Work item
Nothing but a full, exact copy of the data is needed.

Data to examine
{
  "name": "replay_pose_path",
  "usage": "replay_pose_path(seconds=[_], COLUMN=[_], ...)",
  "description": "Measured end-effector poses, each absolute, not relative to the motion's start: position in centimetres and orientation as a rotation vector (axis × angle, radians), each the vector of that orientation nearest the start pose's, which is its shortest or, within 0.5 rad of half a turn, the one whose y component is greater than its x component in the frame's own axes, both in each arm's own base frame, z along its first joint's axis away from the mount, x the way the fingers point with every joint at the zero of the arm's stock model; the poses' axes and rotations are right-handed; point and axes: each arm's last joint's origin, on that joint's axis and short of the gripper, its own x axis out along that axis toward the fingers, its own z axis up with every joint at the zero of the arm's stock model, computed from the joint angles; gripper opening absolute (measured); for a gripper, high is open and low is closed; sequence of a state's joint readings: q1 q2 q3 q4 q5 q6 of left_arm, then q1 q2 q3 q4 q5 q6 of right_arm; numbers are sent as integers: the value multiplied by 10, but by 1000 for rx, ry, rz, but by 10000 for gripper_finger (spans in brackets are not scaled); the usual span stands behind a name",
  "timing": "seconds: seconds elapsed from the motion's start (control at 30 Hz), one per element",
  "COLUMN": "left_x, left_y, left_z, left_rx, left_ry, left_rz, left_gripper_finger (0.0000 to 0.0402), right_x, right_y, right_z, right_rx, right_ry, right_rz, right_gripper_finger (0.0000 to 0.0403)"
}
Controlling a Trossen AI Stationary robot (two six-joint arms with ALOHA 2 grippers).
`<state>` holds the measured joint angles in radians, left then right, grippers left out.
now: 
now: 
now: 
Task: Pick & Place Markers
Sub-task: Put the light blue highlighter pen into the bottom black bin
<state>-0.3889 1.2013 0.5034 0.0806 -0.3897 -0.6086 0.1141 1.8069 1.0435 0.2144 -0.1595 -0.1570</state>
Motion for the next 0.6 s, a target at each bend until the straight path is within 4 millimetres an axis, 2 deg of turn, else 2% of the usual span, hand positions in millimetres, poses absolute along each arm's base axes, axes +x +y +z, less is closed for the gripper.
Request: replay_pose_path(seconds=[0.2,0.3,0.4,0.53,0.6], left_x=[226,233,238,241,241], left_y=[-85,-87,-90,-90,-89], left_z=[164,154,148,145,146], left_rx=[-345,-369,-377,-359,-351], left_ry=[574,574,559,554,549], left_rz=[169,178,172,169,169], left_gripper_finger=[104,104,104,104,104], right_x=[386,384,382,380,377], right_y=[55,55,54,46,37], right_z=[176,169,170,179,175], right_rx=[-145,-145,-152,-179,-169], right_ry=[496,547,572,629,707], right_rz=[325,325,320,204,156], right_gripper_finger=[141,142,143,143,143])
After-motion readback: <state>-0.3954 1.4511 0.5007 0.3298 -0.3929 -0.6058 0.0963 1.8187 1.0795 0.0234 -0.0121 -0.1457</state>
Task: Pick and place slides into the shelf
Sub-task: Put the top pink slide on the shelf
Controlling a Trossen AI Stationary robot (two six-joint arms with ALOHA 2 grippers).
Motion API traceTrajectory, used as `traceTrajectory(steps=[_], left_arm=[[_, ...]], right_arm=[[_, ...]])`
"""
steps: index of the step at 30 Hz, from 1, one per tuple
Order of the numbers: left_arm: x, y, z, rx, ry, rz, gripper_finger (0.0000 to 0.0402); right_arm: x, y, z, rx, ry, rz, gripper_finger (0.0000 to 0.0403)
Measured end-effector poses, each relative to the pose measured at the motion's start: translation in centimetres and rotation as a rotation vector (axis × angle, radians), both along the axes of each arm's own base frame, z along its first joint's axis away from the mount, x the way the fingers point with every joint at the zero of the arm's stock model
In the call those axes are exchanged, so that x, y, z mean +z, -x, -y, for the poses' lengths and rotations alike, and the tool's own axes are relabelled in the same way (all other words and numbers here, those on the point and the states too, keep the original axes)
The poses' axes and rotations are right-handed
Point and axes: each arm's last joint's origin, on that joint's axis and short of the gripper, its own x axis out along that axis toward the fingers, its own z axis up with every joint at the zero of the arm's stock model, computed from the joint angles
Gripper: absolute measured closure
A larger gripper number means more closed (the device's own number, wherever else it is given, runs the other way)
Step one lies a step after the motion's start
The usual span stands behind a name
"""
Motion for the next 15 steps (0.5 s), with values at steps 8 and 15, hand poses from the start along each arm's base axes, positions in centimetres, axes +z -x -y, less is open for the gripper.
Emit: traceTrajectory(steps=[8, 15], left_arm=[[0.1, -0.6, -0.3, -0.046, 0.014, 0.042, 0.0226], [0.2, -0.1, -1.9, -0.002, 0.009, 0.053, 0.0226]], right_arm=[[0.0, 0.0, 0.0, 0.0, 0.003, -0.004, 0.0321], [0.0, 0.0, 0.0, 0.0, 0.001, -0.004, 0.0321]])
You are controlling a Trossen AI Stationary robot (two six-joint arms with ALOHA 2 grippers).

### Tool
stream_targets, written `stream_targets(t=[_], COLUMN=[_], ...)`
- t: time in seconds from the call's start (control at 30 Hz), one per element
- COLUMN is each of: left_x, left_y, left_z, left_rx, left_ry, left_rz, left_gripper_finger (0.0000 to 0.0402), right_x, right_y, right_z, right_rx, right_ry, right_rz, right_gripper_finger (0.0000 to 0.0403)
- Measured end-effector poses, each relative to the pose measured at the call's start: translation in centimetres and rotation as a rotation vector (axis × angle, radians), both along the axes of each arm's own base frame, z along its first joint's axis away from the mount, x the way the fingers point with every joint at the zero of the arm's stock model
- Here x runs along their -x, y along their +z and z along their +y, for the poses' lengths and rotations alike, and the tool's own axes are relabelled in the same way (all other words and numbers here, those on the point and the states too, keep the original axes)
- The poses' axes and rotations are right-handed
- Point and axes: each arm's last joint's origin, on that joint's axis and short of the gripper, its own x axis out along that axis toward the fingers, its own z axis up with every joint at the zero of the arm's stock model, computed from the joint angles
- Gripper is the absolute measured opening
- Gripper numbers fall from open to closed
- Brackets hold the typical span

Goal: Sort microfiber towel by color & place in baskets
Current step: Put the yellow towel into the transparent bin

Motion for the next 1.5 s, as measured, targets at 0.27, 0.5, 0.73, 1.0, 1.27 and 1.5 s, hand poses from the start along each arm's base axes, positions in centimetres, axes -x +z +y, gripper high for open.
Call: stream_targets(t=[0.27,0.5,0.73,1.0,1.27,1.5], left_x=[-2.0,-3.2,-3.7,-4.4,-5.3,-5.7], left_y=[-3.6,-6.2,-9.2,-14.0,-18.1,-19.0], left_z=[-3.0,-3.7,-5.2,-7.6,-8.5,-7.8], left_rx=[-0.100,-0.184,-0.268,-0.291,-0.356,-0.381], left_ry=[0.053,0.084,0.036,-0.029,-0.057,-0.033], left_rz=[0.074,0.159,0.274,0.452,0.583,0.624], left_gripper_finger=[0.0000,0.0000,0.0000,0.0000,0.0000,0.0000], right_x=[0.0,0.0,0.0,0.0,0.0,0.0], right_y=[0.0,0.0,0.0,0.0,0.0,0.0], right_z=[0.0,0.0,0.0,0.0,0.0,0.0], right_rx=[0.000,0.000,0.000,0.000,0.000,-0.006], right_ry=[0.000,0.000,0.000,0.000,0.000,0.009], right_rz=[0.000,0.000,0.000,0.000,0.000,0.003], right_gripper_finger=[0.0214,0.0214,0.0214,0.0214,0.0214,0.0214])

Written answer
{
  "name": "replay_pose_path",
  "usage": "replay_pose_path(seconds=[_], COLUMN=[_], ...)",
  "description": "Measured end-effector poses, each absolute, not relative to the motion's start: position in centimetres and orientation as a rotation vector (axis × angle, radians), each the vector of that orientation nearest the start pose's, which is its shortest or, within 0.5 rad of half a turn, the one whose y component is greater than its x component in the frame's own axes, both in each arm's own base frame, z along its first joint's axis away from the mount, x the way the fingers point with every joint at the zero of the arm's stock model; the poses' axes and rotations are right-handed; point and axes: each arm's last joint's origin, on that joint's axis and short of the gripper, its own x axis out along that axis toward the fingers, its own z axis up with every joint at the zero of the arm's stock model, computed from the joint angles; gripper opening absolute (measured); for a gripper, high is open and low is closed; sequence of a state's joint readings: q1 q2 q3 q4 q5 q6 of left_arm, then q1 q2 q3 q4 q5 q6 of right_arm; numbers are sent as integers: the value multiplied by 10, but by 1000 for rx, ry, rz, but by 10000 for gripper_finger (spans in brackets are not scaled); the usual span stands behind a name",
  "timing": "seconds: seconds elapsed from the motion's start (control at 30 Hz), one per element",
  "COLUMN": "left_x, left_y, left_z, left_rx, left_ry, left_rz, left_gripper_finger (0.0000 to 0.0402), right_x, right_y, right_z, right_rx, right_ry, right_rz, right_gripper_finger (0.0000 to 0.0403)"
}
Controlling a Trossen AI Stationary robot (two six-joint arms with ALOHA 2 grippers).
`<state>` holds the measured joint angles in radians, left then right, grippers left out.
now: 
now: 
now: 
Task: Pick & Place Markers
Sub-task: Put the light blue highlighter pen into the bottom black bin
<state>-0.3889 1.2013 0.5034 0.0806 -0.3897 -0.6086 0.1141 1.8069 1.0435 0.2144 -0.1595 -0.1570</state>
Motion for the next 0.6 s, a target at each bend until the straight path is within 4 millimetres an axis, 2 deg of turn, else 2% of the usual span, hand positions in millimetres, poses absolute along each arm's base axes, axes +x +y +z, less is closed for the gripper.
Request: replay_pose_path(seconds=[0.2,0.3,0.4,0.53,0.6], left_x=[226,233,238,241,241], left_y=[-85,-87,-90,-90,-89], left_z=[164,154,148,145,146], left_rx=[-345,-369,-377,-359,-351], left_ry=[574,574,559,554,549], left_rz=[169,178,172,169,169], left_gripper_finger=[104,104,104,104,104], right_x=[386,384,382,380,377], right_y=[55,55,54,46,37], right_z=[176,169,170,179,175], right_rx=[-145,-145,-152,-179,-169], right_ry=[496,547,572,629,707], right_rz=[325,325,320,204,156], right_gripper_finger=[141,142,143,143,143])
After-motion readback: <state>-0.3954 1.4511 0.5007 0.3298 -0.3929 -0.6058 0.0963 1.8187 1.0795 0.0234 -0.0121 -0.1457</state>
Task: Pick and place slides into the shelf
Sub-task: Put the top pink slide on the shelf
Controlling a Trossen AI Stationary robot (two six-joint arms with ALOHA 2 grippers).
Motion API traceTrajectory, used as `traceTrajectory(steps=[_], left_arm=[[_, ...]], right_arm=[[_, ...]])`
"""
steps: index of the step at 30 Hz, from 1, one per tuple
Order of the numbers: left_arm: x, y, z, rx, ry, rz, gripper_finger (0.0000 to 0.0402); right_arm: x, y, z, rx, ry, rz, gripper_finger (0.0000 to 0.0403)
Measured end-effector poses, each relative to the pose measured at the motion's start: translation in centimetres and rotation as a rotation vector (axis × angle, radians), both along the axes of each arm's own base frame, z along its first joint's axis away from the mount, x the way the fingers point with every joint at the zero of the arm's stock model
In the call those axes are exchanged, so that x, y, z mean +z, -x, -y, for the poses' lengths and rotations alike, and the tool's own axes are relabelled in the same way (all other words and numbers here, those on the point and the states too, keep the original axes)
The poses' axes and rotations are right-handed
Point and axes: each arm's last joint's origin, on that joint's axis and short of the gripper, its own x axis out along that axis toward the fingers, its own z axis up with every joint at the zero of the arm's stock model, computed from the joint angles
Gripper: absolute measured closure
A larger gripper number means more closed (the device's own number, wherever else it is given, runs the other way)
Step one lies a step after the motion's start
The usual span stands behind a name
"""
Motion for the next 15 steps (0.5 s), with values at steps 8 and 15, hand poses from the start along each arm's base axes, positions in centimetres, axes +z -x -y, less is open for the gripper.
Emit: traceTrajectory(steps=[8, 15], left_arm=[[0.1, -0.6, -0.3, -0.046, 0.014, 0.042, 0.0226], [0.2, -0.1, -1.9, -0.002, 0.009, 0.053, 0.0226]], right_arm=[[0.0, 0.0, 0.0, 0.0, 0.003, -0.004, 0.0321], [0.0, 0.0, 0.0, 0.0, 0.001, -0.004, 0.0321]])
You are controlling a Trossen AI Stationary robot (two six-joint arms with ALOHA 2 grippers).

### Tool
stream_targets, written `stream_targets(t=[_], COLUMN=[_], ...)`
- t: time in seconds from the call's start (control at 30 Hz), one per element
- COLUMN is each of: left_x, left_y, left_z, left_rx, left_ry, left_rz, left_gripper_finger (0.0000 to 0.0402), right_x, right_y, right_z, right_rx, right_ry, right_rz, right_gripper_finger (0.0000 to 0.0403)
- Measured end-effector poses, each relative to the pose measured at the call's start: translation in centimetres and rotation as a rotation vector (axis × angle, radians), both along the axes of each arm's own base frame, z along its first joint's axis away from the mount, x the way the fingers point with every joint at the zero of the arm's stock model
- Here x runs along their -x, y along their +z and z along their +y, for the poses' lengths and rotations alike, and the tool's own axes are relabelled in the same way (all other words and numbers here, those on the point and the states too, keep the original axes)
- The poses' axes and rotations are right-handed
- Point and axes: each arm's last joint's origin, on that joint's axis and short of the gripper, its own x axis out along that axis toward the fingers, its own z axis up with every joint at the zero of the arm's stock model, computed from the joint angles
- Gripper is the absolute measured opening
- Gripper numbers fall from open to closed
- Brackets hold the typical span

Goal: Sort microfiber towel by color & place in baskets
Current step: Put the yellow towel into the transparent bin

Motion for the next 1.5 s, as measured, targets at 0.27, 0.5, 0.73, 1.0, 1.27 and 1.5 s, hand poses from the start along each arm's base axes, positions in centimetres, axes -x +z +y, gripper high for open.
Call: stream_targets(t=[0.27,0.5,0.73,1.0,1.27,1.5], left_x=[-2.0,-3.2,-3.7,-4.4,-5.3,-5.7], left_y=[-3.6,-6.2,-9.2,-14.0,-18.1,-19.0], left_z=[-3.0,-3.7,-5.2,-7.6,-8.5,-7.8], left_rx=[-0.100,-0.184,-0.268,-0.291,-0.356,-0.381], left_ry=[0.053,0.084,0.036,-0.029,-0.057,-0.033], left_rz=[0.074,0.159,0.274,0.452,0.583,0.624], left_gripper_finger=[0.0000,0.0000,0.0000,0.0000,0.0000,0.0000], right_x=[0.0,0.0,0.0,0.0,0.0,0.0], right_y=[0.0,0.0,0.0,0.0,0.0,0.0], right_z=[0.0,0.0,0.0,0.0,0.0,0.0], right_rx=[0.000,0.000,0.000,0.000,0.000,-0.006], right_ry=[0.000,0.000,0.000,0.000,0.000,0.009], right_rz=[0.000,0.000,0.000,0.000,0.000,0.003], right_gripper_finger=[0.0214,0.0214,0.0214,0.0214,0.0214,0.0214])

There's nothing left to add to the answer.